Ma R, Xu W, Zhang Y, Ye Z - PLoS ONE (2014)

Bottom Line: As shown in our previous work, these scenarios that frequently encountered in radar and/or sonar, can be well emulated by a particular bivariate contaminated Gaussian model (CGM).To gain a deeper understanding, we also compare PRVCC with two other classical correlation coefficients, i.e., Spearman's rho (SR) and Kendall's tau (KT), in terms of the root mean squared error (RMSE).Monte Carlo simulations not only verify our theoretical findings, but also reveal the advantage of PRVCC by an example of estimating the time delay in the particular impulsive noise environment.

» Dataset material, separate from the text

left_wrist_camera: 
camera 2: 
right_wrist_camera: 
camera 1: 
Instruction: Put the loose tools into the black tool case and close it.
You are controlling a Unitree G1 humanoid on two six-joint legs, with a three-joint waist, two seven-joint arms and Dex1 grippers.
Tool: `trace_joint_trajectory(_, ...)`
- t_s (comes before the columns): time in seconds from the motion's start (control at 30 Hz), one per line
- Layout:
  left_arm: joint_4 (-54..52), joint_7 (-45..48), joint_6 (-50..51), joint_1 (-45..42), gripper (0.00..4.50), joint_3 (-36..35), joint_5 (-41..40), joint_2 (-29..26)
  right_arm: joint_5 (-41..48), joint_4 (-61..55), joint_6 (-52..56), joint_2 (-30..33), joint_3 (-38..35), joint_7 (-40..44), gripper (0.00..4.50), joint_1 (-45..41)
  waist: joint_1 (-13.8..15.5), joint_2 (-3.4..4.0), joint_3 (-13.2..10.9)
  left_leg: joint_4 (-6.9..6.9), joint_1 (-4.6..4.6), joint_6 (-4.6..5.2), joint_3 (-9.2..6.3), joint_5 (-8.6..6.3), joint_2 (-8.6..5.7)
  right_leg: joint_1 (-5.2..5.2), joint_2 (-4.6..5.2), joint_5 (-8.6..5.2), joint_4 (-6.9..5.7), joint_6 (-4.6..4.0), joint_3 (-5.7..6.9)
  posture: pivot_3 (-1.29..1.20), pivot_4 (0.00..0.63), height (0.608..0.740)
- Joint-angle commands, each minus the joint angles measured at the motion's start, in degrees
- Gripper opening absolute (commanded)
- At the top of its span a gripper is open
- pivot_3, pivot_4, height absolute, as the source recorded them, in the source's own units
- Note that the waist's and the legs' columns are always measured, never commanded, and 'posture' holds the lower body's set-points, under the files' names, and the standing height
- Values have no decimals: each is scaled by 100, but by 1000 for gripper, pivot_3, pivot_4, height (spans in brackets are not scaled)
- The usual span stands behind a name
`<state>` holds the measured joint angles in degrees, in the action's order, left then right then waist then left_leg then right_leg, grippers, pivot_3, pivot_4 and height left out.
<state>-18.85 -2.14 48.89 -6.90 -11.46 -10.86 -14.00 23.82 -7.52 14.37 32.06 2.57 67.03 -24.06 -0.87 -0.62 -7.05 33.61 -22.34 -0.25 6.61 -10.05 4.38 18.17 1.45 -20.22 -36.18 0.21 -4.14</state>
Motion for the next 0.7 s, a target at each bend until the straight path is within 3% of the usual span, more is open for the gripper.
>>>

View Article: PubMed Central - PubMed

Affiliation: Department of Automatic Control, School of Automation, Guangdong University of Technology, Guangzhou, Guangdong, China.

ABSTRACT
This paper investigates the robustness properties of Pearson's rank-variate correlation coefficient (PRVCC) in scenarios where one channel is corrupted by impulsive noise and the other is impulsive noise-free. As shown in our previous work, these scenarios that frequently encountered in radar and/or sonar, can be well emulated by a particular bivariate contaminated Gaussian model (CGM). Under this CGM, we establish the asymptotic closed forms of the expectation and variance of PRVCC by means of the well known Delta method. To gain a deeper understanding, we also compare PRVCC with two other classical correlation coefficients, i.e., Spearman's rho (SR) and Kendall's tau (KT), in terms of the root mean squared error (RMSE). Monte Carlo simulations not only verify our theoretical findings, but also reveal the advantage of PRVCC by an example of estimating the time delay in the particular impulsive noise environment.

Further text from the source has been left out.